Agreed. The cpu's updates are more subtle nowadays, and their performance increases only a by a few % with each update. Their main target seems to be less power consumption and smaller sizes (especially for laptops).
Dual GPU solution with one CPU is as of right now much flexible solution for people needs than Dual CPU and one GPU. And this will only get bigger from now on.
So many Workstations - mac or PC in studios all round the world have stock spec cards and memory in them and are never upgraded at all, and if they are it might be that extra Ram stick or 1tb hard drive...
I'd be really skeptical of such a claim and would want to see their raw data and how they gathered it.When the nMP was first introduced, I remember reading somewhere that Apple had user data showing that the majority of the cMP's were never upgraded. I wish I could dig up that article.
I'd be really skeptical of such a claim and would want to see their raw data and how they gathered it.
Wonder if their definition of "upgrade" is "haul machine into Apple Store and have Genius Bar install RAM at 2x markup"
Wouldn't be surprised if it were their, "If it wasn't Apple-sanctioned it then it doesn't count" attitude at play.
Me thinks its dead in the water
For those who really appreciate the stability and reliability of a true workstation the nMP seems great indeed. That's me and you and a couple more guys here.
Some others are looking for the bang for the buck, or to make a buck out of "side" services. Those tend to complain about the almost no upgrade path.
Do I want to keep swapping parts? Not anymore thank you. Done that, been there.
At the current pace, performance doesn't climb all that fast.
It's a bit of a disposable way, but I'd rather buy a new machine every couple of years (maybe 3-4 or even 5 years even) and sell the "old" one, then keep extending the lifetime of an older machine.
Anyway, you don't always "just" replace the GPU or CPU, every 2 years or so you need to revamp the whole machine anyway, since new stuff keeps coming up.
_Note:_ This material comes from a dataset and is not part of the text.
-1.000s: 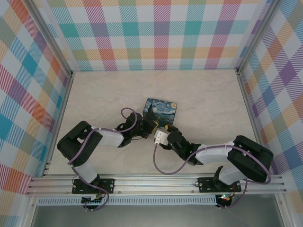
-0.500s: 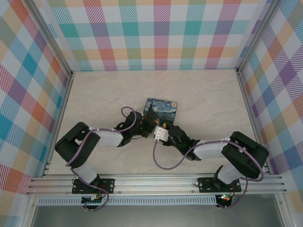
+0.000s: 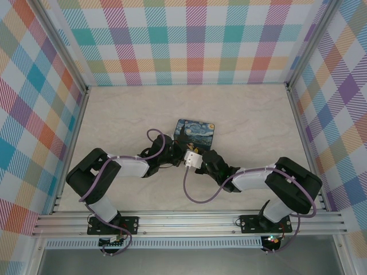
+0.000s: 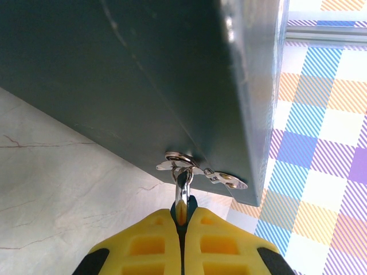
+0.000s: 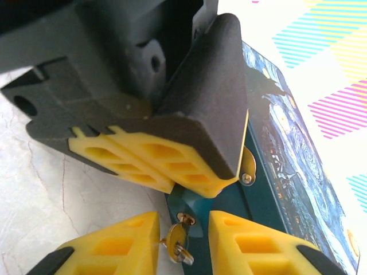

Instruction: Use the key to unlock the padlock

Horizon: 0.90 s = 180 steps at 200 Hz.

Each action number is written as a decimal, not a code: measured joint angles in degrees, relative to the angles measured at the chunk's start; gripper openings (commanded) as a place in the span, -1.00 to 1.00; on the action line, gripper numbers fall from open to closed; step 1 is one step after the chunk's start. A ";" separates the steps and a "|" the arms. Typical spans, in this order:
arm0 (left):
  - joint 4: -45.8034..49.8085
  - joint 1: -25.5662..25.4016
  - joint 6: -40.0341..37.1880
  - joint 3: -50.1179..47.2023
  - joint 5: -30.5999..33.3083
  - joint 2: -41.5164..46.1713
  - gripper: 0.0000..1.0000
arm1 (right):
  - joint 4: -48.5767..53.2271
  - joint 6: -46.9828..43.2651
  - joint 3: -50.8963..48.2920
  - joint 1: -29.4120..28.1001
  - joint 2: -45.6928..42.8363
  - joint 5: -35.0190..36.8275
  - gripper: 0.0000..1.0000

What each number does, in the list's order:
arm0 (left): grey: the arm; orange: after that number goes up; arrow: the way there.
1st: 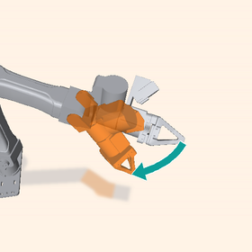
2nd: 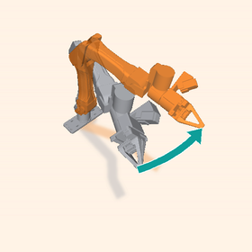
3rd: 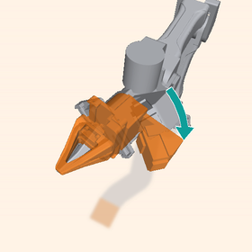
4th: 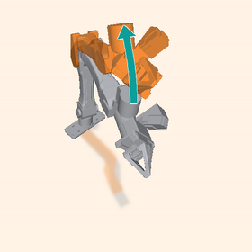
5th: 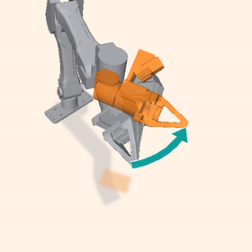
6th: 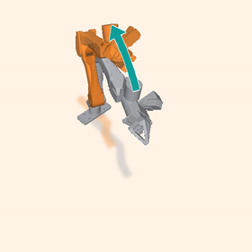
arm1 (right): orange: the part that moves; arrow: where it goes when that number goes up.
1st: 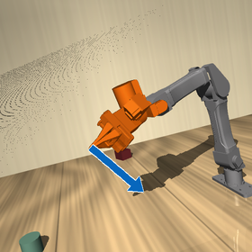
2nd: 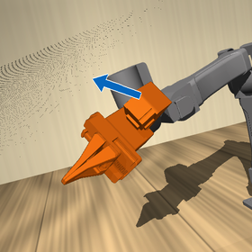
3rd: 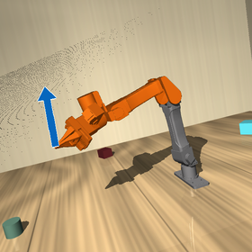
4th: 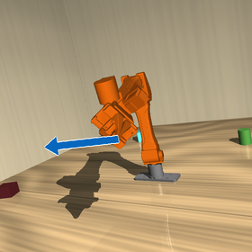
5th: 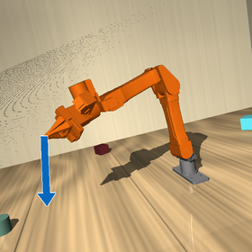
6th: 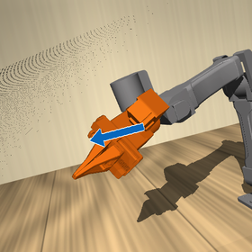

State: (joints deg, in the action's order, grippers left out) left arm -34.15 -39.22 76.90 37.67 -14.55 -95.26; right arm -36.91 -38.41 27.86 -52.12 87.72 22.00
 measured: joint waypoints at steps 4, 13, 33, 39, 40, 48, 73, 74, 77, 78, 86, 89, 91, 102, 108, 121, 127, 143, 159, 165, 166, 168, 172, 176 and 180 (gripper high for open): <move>0.00 0.00 0.00 0.00 0.00 0.00 -0.93 | 0.00 0.00 0.04 0.04 0.00 0.00 -0.53; 0.00 0.00 0.00 0.00 0.02 0.00 -0.93 | -0.04 0.11 0.09 0.09 0.00 0.04 -0.58; 0.02 0.04 0.02 0.02 0.17 0.04 -0.93 | -0.11 0.20 0.31 0.33 0.31 0.07 -0.67; 0.00 0.04 0.04 0.02 0.24 0.04 -0.92 | -0.11 0.20 0.46 0.35 0.50 0.09 -0.70; 0.00 0.04 0.04 0.02 0.26 0.04 -0.92 | -0.11 0.20 0.48 0.35 0.52 0.09 -0.71; 0.00 0.22 0.04 0.02 0.26 0.09 -0.93 | -0.15 0.17 0.68 0.35 0.76 0.20 -0.74; 0.00 0.37 0.22 0.02 0.35 0.11 -0.93 | -0.39 0.20 0.83 0.35 1.01 0.46 -0.84; 0.00 0.37 0.22 0.02 0.35 0.11 -0.93 | -0.39 0.17 0.83 0.35 1.01 0.46 -0.85; 0.00 0.37 0.22 0.02 0.37 0.11 -0.92 | -0.42 0.22 0.83 0.35 1.01 0.46 -0.87; 0.00 0.37 0.22 0.02 0.39 0.11 -0.92 | -0.42 0.24 0.83 0.35 1.01 0.44 -0.88; -0.15 0.37 0.17 0.09 0.33 0.15 -0.93 | -0.37 0.20 0.85 0.28 1.09 0.42 -0.93; -0.09 0.37 0.20 0.11 0.39 0.20 -0.93 | -0.42 0.20 0.85 0.31 1.09 0.46 -0.96; -0.11 0.37 0.17 0.11 0.44 0.22 -0.93 | -0.48 0.22 0.85 0.31 1.09 0.44 -0.98; -0.09 0.37 0.20 0.11 0.50 0.28 -0.92 | -0.57 0.22 0.87 0.33 1.09 0.46 -1.00; -0.07 0.37 0.20 0.11 0.52 0.31 -0.93 | -0.57 0.24 0.85 0.33 1.09 0.46 -1.00; -0.07 0.37 0.20 0.11 0.52 0.31 -0.92 | -0.48 0.52 0.90 0.35 1.09 0.46 -1.00; -0.07 0.37 0.20 0.11 0.55 0.31 -0.92 | -0.22 0.83 1.01 0.35 1.07 0.44 -1.00; -0.07 0.37 0.20 0.11 0.68 0.31 -0.92 | 1.44 2.01 1.81 0.35 0.92 0.44 -1.00; -0.07 0.42 0.20 0.11 0.74 0.50 -0.92 | 4.02 3.67 3.02 0.35 0.44 0.46 -1.00; -0.09 0.42 0.20 0.11 0.74 0.63 -0.92 | 5.09 4.37 3.50 0.35 0.15 0.46 -1.00; -0.09 0.42 0.20 0.11 0.74 0.63 -0.92 | 5.18 4.44 3.56 0.35 0.13 0.48 -1.00; -0.13 0.42 0.20 0.11 0.76 0.63 -0.92 | 5.51 4.66 3.74 0.35 0.02 0.48 -1.00; -0.26 0.42 0.20 0.11 0.74 0.74 -0.92 | 6.32 5.29 4.09 0.35 -0.20 0.50 -1.00; -0.31 0.44 0.20 0.11 0.79 0.83 -0.92 | 6.99 5.86 4.39 0.35 -0.42 0.55 -1.00; -0.35 0.48 0.20 0.11 0.76 0.92 -0.92 | 7.78 6.47 4.72 0.35 -0.63 0.63 -1.00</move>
State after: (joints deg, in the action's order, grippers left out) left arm -34.50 -38.74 77.10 37.78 -13.78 -94.35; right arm -29.12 -31.94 32.58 -51.77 87.09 22.63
If it's not DDR4, it's PCIe4, or NVMe, or AVX512 or whatever. So, you never change only one component, almost always you keep only the case and not much more. It would be almost the cost of a new computer really. And it's new, with warranty and support from the manufacturer.
Wanna stick an hacked GPU in there? If it goes bad on you, does it have warranty? Will you swap the old card back and whine at Apple about it if your Mac goes berserk because of it? Is that PROfessional conduct?
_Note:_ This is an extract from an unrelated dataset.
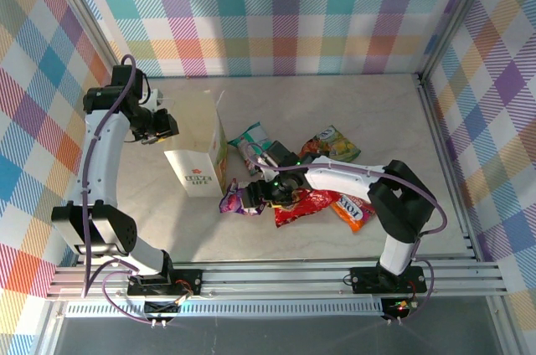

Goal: Place the snacks into the paper bag

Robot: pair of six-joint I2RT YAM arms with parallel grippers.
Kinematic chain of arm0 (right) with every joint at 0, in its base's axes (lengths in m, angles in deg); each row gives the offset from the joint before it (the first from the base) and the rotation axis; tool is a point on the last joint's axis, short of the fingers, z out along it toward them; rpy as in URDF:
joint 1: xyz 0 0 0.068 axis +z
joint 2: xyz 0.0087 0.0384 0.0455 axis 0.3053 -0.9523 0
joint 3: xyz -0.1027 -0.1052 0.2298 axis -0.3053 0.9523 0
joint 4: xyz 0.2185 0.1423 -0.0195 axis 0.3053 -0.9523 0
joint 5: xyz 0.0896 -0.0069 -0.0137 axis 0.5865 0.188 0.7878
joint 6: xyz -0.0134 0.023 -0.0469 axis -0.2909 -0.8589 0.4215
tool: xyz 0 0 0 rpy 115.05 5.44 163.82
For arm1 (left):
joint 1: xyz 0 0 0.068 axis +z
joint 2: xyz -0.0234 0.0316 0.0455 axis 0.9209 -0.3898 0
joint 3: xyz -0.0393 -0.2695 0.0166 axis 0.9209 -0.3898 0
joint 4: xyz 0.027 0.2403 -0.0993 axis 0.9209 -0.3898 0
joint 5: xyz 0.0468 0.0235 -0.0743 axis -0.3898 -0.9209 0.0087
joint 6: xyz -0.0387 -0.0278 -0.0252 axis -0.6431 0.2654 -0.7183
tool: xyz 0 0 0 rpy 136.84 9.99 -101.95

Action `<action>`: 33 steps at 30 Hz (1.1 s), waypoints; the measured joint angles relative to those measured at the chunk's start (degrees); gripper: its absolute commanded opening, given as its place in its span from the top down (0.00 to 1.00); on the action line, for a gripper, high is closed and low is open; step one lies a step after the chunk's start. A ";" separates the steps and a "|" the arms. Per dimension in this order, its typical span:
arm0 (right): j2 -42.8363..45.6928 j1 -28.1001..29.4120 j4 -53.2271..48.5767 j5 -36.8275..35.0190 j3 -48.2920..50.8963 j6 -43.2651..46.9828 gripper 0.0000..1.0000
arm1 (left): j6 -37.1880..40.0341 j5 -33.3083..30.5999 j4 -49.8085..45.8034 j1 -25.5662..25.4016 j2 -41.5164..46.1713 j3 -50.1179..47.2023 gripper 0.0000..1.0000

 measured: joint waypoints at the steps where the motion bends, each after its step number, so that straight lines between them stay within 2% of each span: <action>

I'm still not sure why some people who bought one (nMP) and keep complaining about it but still have it after all this time. If sold, maybe the money would be enough for an HP Z that would look great under the desk. No more complaining from there and we'd all live much quieter lives.
Mystery I guess.
iPhone seems to use a similar SSD controller to the one in MacBook, NVMe it seems.
Wish Apple had gone with a modular design like these:
http://9to5mac.com/2012/09/26/stackable-interlocking-macpro-design-concept/
Would be an amazing workstation. Could easily see droves of people jumping ship from Dell, Lenovo and HP for those.
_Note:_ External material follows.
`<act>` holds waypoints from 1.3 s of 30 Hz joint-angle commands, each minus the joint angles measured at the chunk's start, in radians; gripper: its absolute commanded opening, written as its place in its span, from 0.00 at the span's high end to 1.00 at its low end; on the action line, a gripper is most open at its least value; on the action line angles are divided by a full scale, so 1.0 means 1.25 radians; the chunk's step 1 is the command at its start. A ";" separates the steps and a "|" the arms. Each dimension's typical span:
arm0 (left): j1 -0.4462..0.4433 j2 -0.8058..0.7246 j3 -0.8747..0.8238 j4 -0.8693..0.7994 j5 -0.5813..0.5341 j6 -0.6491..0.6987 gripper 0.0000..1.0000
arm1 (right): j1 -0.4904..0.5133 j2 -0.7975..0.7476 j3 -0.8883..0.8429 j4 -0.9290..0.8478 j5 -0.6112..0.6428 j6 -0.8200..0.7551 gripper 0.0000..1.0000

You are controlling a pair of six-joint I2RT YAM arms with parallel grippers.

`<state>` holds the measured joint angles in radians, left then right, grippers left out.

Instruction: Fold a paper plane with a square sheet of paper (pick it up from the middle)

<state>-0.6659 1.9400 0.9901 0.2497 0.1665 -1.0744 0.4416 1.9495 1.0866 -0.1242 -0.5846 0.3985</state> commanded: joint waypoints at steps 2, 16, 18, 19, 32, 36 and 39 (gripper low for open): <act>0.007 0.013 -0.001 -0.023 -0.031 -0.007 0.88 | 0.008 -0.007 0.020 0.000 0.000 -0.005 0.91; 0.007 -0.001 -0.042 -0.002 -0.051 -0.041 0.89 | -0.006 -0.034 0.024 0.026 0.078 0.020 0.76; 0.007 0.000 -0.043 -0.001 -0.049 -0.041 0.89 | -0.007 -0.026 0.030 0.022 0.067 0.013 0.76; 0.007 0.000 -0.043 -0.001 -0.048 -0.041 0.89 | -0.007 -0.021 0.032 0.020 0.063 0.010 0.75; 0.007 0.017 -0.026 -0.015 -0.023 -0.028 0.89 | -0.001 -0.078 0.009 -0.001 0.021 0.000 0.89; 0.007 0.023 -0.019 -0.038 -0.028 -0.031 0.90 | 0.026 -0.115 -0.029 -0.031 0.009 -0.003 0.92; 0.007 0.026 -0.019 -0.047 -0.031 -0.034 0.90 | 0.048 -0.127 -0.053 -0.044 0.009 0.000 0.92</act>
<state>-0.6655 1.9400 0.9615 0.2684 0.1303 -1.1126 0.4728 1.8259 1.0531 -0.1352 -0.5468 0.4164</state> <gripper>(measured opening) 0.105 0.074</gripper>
Economically viable for Apple too, as user needs expanded they could keep riding the gravy train by buying more modules.
The whole point of these is they don't need constant fiddling, driver fixes and all the other crap that comes with windows. I have PC that boots up 1 minute after it's shut down. For no reason. Nothing in the logs or anything.
Yes, things have greatly improved over time.
Still, due to the vast configuration options possible on the PCs, the number of potential problems rises.
But things are much better these days.
With OS X it's more of a controlled environment, which is also what makes it appealing. Although some people still enjoy the DIY stuff, with Apple this is not so easy. But if it was, we'd be on the same bandwagon as the PCs.
Even if some say that it's just a matter of tweaking the EFI.
Who cares.
You all sit in a power sucking air conditioned or heated environment with all the lights switched on at work or home and you blab on about a few extra watts that your pc uses.